Con la elección de Rosario, Maradona quiere recuperar el fuego entre los fanáticos, que en los últimos partidos se fue apagando. Y precisamente en la ciudad natal de Messi, el astro que aún debe explotar con la casaca "albiceleste" de la manera en la que lo hace en su club, el Barcelona.

Rosario, la ciudad natal del delantero Lionel Messi y la cuna de la "Iglesia Maradoniana", fue el lugar elegido por Argentina para el básico duelo de mañana con Brasil, y sus habitantes respondieron con fervor al llamado de la selección.

La "caldera", el estadio Gigante de Arroyito de Rosario, está ya a punto de estallar aún antes del primer silbato, producto de una intensa guerra psicológica que libraron Argentina y Brasil esta semana previa al partido por las eliminatorias para el Mundial de Sudáfrica 2010.

Miles de personas acamparon durante días para conseguir una entrada y engalanaron la ciudad para la ocasión.

Las autoridades celebran además por anticipado un fin de semana con ocupación plena de hoteles y restaurantes que le dará una inyección de reactivación a la alicaída economía rosarina, que suele moverse al ritmo de la hoy golpeada actividad agropecuaria.

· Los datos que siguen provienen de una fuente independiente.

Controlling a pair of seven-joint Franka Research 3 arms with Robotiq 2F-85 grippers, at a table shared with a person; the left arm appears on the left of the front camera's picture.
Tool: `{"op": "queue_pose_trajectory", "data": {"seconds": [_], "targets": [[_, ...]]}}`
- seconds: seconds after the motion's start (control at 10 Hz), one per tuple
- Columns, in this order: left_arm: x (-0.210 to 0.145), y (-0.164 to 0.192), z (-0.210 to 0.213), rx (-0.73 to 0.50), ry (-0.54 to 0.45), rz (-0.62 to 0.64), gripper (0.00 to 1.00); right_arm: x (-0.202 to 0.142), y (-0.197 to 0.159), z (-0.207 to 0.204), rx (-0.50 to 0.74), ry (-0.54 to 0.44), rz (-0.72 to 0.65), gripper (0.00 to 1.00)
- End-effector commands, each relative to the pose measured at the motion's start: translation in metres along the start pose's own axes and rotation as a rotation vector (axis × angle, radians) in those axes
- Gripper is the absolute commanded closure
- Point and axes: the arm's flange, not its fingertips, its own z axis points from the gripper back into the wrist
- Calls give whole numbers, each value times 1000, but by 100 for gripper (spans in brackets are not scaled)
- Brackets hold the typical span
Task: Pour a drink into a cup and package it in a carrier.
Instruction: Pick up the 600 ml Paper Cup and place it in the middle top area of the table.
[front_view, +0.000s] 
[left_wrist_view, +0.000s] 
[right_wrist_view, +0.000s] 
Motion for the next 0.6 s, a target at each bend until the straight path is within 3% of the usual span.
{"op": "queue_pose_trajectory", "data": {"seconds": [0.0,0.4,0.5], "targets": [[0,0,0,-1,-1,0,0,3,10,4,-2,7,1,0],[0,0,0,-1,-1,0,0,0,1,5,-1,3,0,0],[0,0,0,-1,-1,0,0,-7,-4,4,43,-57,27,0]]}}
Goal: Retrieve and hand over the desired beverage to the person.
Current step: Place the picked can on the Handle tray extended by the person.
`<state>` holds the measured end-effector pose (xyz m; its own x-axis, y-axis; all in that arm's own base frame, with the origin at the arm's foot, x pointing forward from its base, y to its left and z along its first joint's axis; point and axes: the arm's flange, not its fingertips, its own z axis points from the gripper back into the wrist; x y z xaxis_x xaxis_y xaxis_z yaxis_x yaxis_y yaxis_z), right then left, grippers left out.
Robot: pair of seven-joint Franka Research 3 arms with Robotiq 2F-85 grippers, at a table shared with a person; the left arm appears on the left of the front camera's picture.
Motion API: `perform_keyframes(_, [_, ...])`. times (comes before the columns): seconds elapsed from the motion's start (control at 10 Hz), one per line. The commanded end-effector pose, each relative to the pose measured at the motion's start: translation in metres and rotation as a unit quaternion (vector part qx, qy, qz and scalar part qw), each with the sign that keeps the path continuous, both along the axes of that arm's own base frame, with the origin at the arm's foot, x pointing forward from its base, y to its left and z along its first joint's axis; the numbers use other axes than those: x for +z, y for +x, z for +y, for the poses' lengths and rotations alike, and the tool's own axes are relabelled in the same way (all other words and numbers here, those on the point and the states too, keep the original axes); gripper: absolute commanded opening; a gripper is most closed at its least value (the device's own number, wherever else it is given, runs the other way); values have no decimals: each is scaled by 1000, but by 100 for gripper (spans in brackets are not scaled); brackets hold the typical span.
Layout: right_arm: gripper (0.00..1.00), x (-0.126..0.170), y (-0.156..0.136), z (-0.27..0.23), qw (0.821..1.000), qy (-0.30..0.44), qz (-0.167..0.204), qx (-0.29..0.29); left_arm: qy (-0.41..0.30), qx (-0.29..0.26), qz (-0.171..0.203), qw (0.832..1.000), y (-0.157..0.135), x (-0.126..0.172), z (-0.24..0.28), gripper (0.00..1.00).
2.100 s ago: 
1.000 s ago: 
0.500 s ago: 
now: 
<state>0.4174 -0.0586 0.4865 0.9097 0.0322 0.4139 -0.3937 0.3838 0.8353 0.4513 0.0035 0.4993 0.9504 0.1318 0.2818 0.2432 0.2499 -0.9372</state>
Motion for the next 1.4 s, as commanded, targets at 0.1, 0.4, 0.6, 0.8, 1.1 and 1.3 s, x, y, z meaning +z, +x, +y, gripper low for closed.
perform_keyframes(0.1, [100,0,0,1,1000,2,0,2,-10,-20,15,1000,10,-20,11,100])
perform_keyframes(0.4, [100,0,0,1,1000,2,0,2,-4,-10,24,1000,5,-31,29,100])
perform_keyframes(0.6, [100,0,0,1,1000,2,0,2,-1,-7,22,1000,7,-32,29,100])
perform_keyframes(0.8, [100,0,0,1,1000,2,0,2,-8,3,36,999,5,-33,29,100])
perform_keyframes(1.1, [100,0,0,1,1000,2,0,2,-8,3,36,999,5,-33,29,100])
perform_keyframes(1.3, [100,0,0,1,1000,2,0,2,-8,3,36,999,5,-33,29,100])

Rosario es una de las principales ciudades del país, con más de un millón de habitantes, y está cruzada por la pasión futbolera repartida entre Newell's Old Boy y Central, que tan bien supiera retratar el humorista y escritor Osvaldo Fontanarrosa.

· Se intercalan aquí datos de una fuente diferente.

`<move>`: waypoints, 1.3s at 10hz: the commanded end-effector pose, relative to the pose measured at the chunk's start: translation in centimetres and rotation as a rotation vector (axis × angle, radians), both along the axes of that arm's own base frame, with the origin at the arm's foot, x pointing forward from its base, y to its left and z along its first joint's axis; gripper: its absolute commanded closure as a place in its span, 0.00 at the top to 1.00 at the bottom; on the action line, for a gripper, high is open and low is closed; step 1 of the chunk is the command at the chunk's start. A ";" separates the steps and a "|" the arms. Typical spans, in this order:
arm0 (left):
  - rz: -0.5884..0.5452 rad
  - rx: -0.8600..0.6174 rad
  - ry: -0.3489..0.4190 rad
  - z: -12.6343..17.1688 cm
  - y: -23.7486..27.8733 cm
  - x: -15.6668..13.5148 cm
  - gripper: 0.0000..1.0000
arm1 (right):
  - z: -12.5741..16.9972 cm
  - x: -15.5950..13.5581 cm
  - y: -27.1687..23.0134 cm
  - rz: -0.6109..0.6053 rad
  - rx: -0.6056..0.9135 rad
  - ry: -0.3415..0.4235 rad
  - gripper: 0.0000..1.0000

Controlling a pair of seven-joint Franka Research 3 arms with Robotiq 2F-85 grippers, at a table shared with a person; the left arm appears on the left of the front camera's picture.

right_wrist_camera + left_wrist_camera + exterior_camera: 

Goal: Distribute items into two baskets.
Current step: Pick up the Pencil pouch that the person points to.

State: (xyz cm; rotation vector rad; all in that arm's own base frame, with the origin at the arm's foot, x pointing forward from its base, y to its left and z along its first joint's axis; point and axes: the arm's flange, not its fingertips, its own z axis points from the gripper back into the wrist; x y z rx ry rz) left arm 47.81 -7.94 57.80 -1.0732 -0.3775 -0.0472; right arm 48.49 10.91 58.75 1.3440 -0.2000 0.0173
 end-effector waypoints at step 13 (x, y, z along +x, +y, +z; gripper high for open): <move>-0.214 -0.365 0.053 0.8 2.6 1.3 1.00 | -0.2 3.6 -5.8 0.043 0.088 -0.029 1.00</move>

Para darle el marco acorde al espíritu tribunero que tendrá el partido, el Ejecutivo ya puso en marcha la campaña de difusión "Rosario cuna de la Bandera, cuna de la pasión".

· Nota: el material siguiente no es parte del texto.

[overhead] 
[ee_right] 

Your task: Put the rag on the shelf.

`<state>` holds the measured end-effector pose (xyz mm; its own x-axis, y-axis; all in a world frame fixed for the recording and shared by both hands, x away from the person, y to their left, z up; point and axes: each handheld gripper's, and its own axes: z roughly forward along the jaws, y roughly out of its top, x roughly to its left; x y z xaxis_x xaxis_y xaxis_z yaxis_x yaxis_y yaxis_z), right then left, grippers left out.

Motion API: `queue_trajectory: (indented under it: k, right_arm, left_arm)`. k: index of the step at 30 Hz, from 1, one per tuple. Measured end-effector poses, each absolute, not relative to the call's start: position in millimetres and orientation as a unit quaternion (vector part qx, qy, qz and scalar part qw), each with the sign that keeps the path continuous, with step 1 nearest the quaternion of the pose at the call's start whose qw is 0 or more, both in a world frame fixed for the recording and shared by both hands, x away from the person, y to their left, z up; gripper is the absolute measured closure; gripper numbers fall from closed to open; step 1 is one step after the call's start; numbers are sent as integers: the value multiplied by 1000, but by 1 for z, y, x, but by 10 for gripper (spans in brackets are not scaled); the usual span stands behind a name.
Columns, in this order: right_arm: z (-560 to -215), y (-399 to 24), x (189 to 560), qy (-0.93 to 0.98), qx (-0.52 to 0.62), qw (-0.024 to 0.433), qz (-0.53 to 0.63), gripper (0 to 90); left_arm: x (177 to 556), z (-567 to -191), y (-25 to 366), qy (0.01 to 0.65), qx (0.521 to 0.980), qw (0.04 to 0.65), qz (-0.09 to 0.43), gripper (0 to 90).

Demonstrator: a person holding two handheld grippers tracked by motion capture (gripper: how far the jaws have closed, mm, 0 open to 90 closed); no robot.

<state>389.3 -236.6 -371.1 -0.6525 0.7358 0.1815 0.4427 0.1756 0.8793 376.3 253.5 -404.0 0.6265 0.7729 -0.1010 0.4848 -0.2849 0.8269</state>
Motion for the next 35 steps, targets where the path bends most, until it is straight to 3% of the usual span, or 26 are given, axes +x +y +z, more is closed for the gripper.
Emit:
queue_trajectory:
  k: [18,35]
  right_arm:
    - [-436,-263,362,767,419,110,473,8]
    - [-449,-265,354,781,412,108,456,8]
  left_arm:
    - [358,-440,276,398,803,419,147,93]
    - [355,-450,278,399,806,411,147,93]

"Tenemos que ir al combate", "vamos a querer comerlos", "vamos a salir a ahogar a Brasil", fueron algunas de las frases de la estrategia argentina que calentaron el ambiente, mientras que los rivales intentaron bajar el tono, al menos en lo dialéctico.

"El ambiente de guerra es más favorable a ellos que a nosotros. Lo que tenemos que hacer es jugar nuestro mejor fútbol, ganar y salir clasificados al Mundial", respondió Robinho.

La maleta cargada de anécdotas, experiencias y una rivalidad casi eterna que trae consigo cada partido entre Argentina y Brasil alimentó además la pasión popular, que recibió con sorpresa pero también con picardía la actitud de desconfianza del equipo de Kaká de llevarse 220 botellas de agua mineral a Rosario.

Los brasileños no quieren que se vuelva a repetir el incidente del 24 de junio de 1990, durante el Mundial de Italia, cuando la comisión técnica argentina ofreció al jugador brasileño Branco un bidón de agua con sedantes, hecho que fue confirmado muchos años después por el propio Maradona.

El "Diez" agradece el apoyo popular, el mismo que nunca le soltó la mano, ni cuando estuvo en el cielo ni en el infierno. "Me parece que eso es increíble, porque lo despierta el fútbol, lo despiertan los muchachos, la selección, eso me pone muy bien", aseguró.